=== What is being asked ===
Bring back every record exactly, except for the pictures, which stay out.

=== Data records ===
Segment Open

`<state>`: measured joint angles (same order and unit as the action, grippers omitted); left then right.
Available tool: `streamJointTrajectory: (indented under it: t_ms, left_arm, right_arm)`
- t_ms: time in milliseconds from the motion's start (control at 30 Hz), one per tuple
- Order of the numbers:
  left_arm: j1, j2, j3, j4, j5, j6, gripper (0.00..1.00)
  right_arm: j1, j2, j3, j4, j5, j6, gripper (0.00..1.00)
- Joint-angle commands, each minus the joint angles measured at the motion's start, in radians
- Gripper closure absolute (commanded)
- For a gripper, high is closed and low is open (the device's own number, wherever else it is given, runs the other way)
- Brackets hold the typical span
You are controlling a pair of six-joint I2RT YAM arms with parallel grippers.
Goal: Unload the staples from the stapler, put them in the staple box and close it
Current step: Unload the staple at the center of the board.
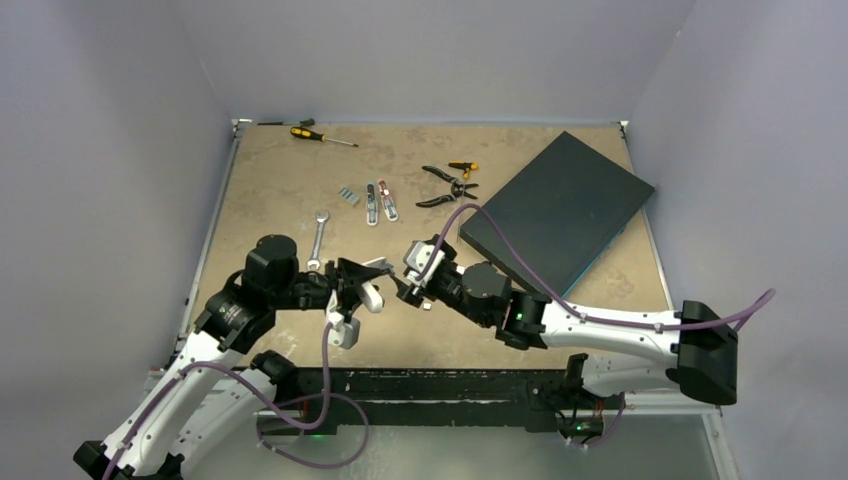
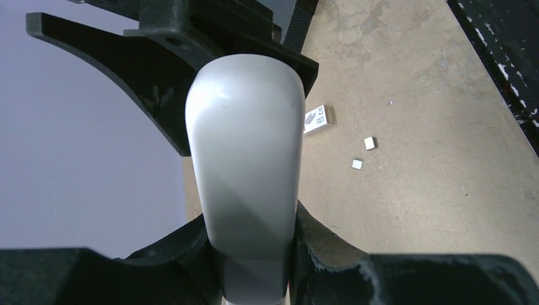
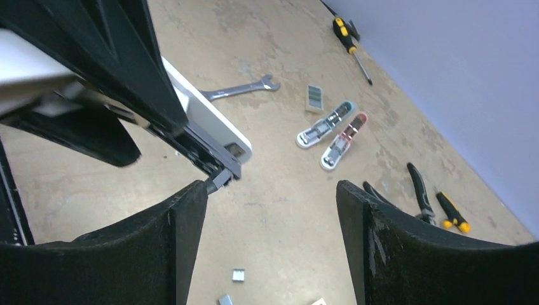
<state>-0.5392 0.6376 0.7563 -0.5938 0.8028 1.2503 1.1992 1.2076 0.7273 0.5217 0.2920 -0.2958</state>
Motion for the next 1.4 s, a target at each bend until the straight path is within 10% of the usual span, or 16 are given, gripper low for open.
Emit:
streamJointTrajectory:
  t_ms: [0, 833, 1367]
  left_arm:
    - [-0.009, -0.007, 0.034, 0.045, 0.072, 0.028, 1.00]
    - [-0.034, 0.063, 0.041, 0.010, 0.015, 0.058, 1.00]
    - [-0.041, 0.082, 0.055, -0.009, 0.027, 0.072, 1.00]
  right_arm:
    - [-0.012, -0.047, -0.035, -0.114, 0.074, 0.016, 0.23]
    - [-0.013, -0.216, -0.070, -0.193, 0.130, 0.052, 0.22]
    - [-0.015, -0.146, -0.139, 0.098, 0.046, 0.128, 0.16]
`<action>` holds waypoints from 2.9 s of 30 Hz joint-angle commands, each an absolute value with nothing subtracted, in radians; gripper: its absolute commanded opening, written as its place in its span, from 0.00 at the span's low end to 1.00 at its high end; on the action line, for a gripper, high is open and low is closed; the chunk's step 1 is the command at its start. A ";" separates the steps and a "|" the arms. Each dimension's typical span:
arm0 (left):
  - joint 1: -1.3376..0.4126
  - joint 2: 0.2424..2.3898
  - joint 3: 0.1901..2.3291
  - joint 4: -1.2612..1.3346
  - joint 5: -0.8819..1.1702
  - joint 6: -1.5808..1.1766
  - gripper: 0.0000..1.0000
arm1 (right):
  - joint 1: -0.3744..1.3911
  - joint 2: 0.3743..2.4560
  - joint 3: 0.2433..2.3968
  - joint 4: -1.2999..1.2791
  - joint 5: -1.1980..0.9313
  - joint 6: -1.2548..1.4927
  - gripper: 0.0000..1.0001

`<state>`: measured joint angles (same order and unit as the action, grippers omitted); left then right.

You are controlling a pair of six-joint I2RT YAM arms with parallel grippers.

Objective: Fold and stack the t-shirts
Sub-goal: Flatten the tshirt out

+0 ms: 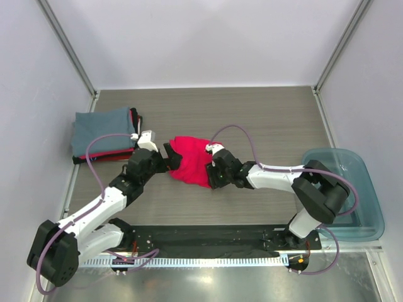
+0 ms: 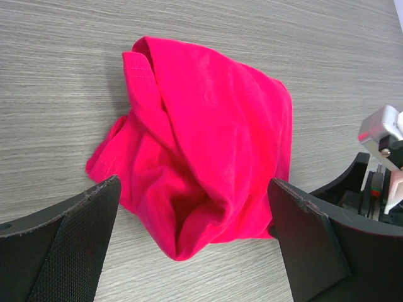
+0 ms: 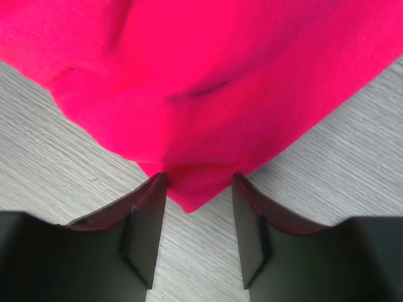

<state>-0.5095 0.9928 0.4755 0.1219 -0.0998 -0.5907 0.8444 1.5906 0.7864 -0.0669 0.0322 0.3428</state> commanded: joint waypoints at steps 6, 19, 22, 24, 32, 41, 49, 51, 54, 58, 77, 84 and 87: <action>-0.512 1.006 0.503 0.152 -0.094 -0.578 0.99 | 0.850 1.603 0.795 -0.006 -0.035 0.348 0.13; -0.512 1.009 0.511 0.132 -0.118 -0.584 1.00 | 0.851 1.293 1.070 -0.238 -0.242 0.318 0.01; -0.514 0.999 0.511 0.124 -0.129 -0.587 1.00 | 0.819 1.241 1.225 -0.319 -0.005 0.340 0.01; -0.512 0.996 0.512 0.117 -0.146 -0.589 1.00 | 0.716 1.236 1.272 -0.318 0.157 0.366 0.01; -0.514 0.985 0.525 0.078 -0.187 -0.586 1.00 | 0.367 1.496 1.261 -0.445 0.014 0.512 0.38; -0.514 1.029 0.531 0.109 -0.103 -0.591 1.00 | 0.472 1.266 0.924 -0.288 -0.111 0.373 0.54; -0.517 1.092 0.543 0.155 -0.012 -0.597 1.00 | 0.598 1.367 0.949 -0.288 -0.034 0.285 0.52; -0.518 1.101 0.543 0.164 -0.003 -0.595 0.99 | 0.600 1.400 0.977 -0.282 0.077 0.287 0.54; -0.518 1.104 0.541 0.173 -0.003 -0.595 0.99 | 0.600 1.477 1.064 -0.291 0.107 0.265 0.54; -0.518 1.097 0.534 0.187 0.037 -0.581 1.00 | 0.600 1.566 1.193 -0.324 0.164 0.250 0.57; -0.526 1.035 0.483 0.271 0.104 -0.537 1.00 | 0.600 1.806 1.258 -0.353 0.568 0.256 0.01; -0.577 1.028 0.502 0.229 0.137 -0.580 1.00 | 0.552 1.608 1.036 -0.147 0.555 0.337 0.01; -0.612 1.017 0.482 0.179 0.156 -0.667 1.00 | 0.486 1.563 0.977 -0.104 0.462 0.382 0.01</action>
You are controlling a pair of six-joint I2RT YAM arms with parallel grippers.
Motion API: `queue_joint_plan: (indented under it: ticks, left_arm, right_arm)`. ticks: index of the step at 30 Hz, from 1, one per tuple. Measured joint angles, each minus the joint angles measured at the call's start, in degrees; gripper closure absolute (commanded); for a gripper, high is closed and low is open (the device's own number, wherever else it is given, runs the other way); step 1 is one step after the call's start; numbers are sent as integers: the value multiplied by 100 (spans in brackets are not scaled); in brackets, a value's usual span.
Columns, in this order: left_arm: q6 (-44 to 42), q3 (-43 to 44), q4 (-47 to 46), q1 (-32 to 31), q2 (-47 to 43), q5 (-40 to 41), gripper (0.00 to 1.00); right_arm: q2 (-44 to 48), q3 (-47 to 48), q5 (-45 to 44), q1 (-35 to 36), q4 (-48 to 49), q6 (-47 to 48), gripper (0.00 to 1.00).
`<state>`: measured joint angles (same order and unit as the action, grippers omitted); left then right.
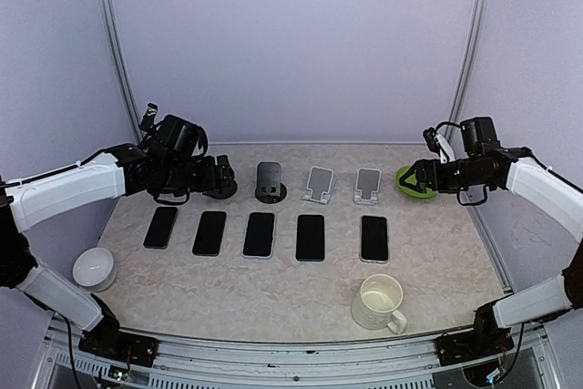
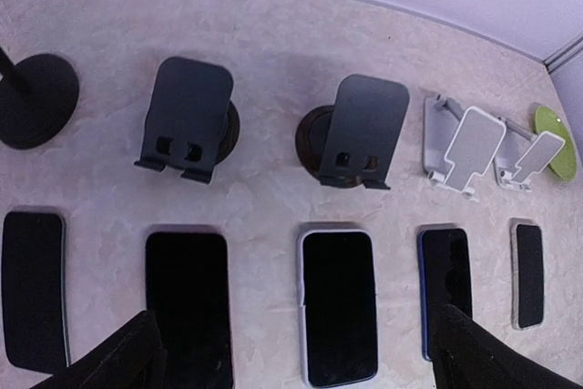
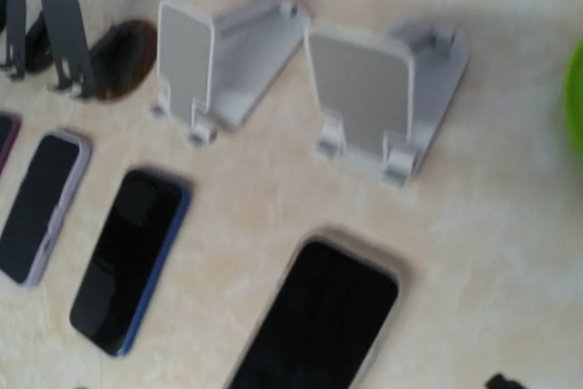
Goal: Remove the phone from the phone stand
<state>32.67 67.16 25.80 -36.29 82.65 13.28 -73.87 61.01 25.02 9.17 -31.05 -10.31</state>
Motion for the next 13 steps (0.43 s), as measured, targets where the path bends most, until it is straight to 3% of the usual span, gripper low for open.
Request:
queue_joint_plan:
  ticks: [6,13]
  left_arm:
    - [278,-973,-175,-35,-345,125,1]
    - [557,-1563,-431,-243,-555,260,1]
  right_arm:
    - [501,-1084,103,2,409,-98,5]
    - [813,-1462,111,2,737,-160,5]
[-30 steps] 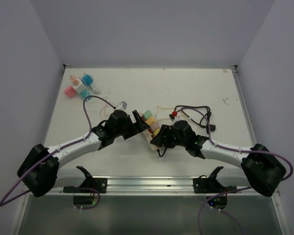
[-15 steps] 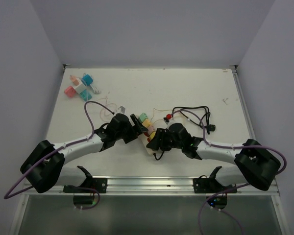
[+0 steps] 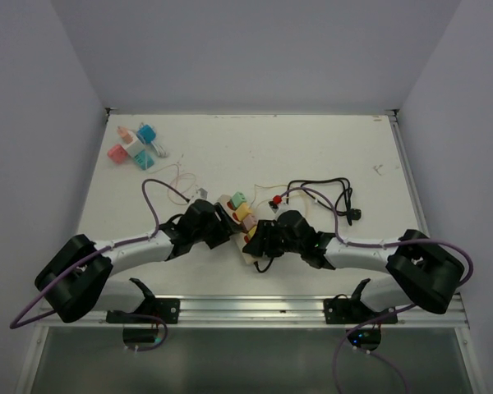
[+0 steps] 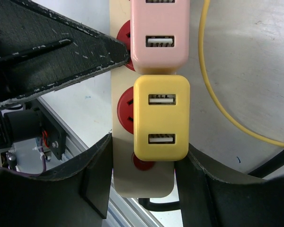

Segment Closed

=== Solution for this exercise ===
`<state>`: measured joint angles (same order and unit as the action, grippers omitted); left then right.
Available tool: `streamJointTrajectory: (indented under it: t_ms, left_arm, right_arm)`
- t_ms: time in milliseconds from the motion's start (control at 30 Hz), one per tuple
- Order of the numbers:
  left_arm: j1, j2, j3, j4, j5, j6, gripper (0.00..1.00)
  right_arm: j1, j2, j3, j4, j5, j6, gripper (0.00..1.00)
- Joint-angle commands, each minus the joint angles measured at the motion's start, in radians
- Gripper closure absolute (commanded)
- For a gripper, high is closed and low is open (the device's own number, wherever else it is given, runs the other way)
- Brackets hold the typical span
You are controlling a pair of six-joint I2RT YAM arms with parallel grippers.
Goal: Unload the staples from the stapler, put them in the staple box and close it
Current step: Unload the staple at the center of the board.
<state>-0.5392 0.6376 0.7563 -0.5938 0.8028 1.2503 1.1992 1.2076 0.7273 0.5217 0.2920 -0.2958</state>
Motion for the next 1.4 s, a target at each bend until the straight path is within 10% of the usual span, or 16 are given, gripper low for open.
Emit:
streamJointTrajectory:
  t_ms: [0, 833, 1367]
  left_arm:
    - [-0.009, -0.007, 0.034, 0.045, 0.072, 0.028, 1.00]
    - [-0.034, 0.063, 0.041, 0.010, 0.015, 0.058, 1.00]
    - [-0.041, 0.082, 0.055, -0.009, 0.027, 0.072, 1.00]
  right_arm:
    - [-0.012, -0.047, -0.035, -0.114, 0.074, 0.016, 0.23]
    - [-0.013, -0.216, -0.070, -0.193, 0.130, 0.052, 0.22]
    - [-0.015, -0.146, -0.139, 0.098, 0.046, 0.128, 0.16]
`<action>` holds waypoints from 2.9 s of 30 Hz joint-angle commands, each an absolute value with nothing subtracted, in radians; gripper: its absolute commanded opening, written as its place in its span, from 0.00 at the span's low end to 1.00 at its high end; on the action line, for a gripper, high is open and low is closed; the chunk's step 1 is the command at its start. A ";" separates the steps and a "|" the arms. Each dimension's typical span:
arm0 (left):
  - joint 1: -1.3376..0.4126
  - joint 2: 0.2424..2.3898
  - joint 3: 0.1901..2.3291
  - joint 4: -1.2612..1.3346
  - joint 5: -0.8819..1.1702
  - joint 6: -1.5808..1.1766
  - gripper: 0.0000..1.0000
arm1 (right):
  - joint 1: -0.3744..1.3911
  - joint 2: 0.3743..2.4560
  - joint 3: 0.2433..2.3968
  - joint 4: -1.2999..1.2791
  - joint 5: -1.1980..0.9313
  - joint 6: -1.2548..1.4927
  - gripper: 0.0000..1.0001

`<state>`: measured joint angles (same order and unit as the action, grippers omitted); left then right.

You are controlling a pair of six-joint I2RT YAM arms with parallel grippers.

Objective: Fold and stack the t-shirts
Sub-goal: Flatten the tshirt out

+0 ms: 
+0 ms: 
+0 ms: 

<state>-0.5095 0.9928 0.4755 0.1219 -0.0998 -0.5907 0.8444 1.5906 0.7864 -0.0669 0.0322 0.3428</state> commanded: joint waypoints at steps 6, 19, 22, 24, 32, 41, 49, 51, 54, 58, 77, 84 and 87: <action>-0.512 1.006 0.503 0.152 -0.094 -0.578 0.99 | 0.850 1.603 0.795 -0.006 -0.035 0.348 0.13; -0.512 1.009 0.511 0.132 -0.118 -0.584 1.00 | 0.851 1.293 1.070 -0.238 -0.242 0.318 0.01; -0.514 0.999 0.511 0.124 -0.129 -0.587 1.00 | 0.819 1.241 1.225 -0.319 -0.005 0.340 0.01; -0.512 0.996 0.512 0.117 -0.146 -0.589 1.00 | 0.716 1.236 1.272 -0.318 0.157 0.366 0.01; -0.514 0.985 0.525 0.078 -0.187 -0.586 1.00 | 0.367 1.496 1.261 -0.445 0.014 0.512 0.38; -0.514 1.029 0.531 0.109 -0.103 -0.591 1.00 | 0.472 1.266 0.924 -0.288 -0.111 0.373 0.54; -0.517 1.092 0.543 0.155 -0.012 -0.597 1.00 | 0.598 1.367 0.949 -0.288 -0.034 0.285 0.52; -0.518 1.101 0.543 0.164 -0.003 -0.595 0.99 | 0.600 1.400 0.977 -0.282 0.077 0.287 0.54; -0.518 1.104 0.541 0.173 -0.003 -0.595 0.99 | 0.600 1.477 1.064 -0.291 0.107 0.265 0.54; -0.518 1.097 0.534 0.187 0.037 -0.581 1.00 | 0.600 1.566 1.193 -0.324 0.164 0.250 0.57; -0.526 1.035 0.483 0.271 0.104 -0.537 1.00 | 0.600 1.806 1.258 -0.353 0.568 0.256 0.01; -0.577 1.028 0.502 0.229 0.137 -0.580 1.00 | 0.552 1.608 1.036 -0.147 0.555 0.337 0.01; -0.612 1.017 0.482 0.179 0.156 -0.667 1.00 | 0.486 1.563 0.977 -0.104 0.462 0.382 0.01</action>
You are controlling a pair of six-joint I2RT YAM arms with parallel grippers.
Motion API: `queue_joint_plan: (indented under it: ticks, left_arm, right_arm)`. ticks: index of the step at 30 Hz, from 1, one per tuple. Measured joint angles, each minus the joint angles measured at the call's start, in degrees; gripper closure absolute (commanded); for a gripper, high is closed and low is open (the device's own number, wherever else it is given, runs the other way); step 1 is one step after the call's start; numbers are sent as integers: the value multiplied by 100 (spans in brackets are not scaled); in brackets, a value's usual span.
Columns, in this order: left_arm: q6 (-44 to 42), q3 (-43 to 44), q4 (-47 to 46), q1 (-32 to 31), q2 (-47 to 43), q5 (-40 to 41), gripper (0.00 to 1.00); right_arm: q2 (-44 to 48), q3 (-47 to 48), q5 (-45 to 44), q1 (-35 to 36), q4 (-48 to 49), q6 (-47 to 48), gripper (0.00 to 1.00).
`<state>`: measured joint angles (same order and unit as the action, grippers omitted); left then right.
Goal: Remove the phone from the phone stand
<state>32.67 67.16 25.80 -36.29 82.65 13.28 -73.87 61.01 25.02 9.17 -31.05 -10.31</state>
Motion for the next 13 steps (0.43 s), as measured, targets where the path bends most, until it is straight to 3% of the usual span, gripper low for open.
Request:
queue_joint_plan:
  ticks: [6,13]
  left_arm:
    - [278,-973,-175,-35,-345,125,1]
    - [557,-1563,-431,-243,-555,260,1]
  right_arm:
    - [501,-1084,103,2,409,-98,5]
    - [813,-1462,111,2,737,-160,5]
[-30 steps] 
[-15 steps] 
[+0 steps] 
[+0 steps] 

The required response has been given in full.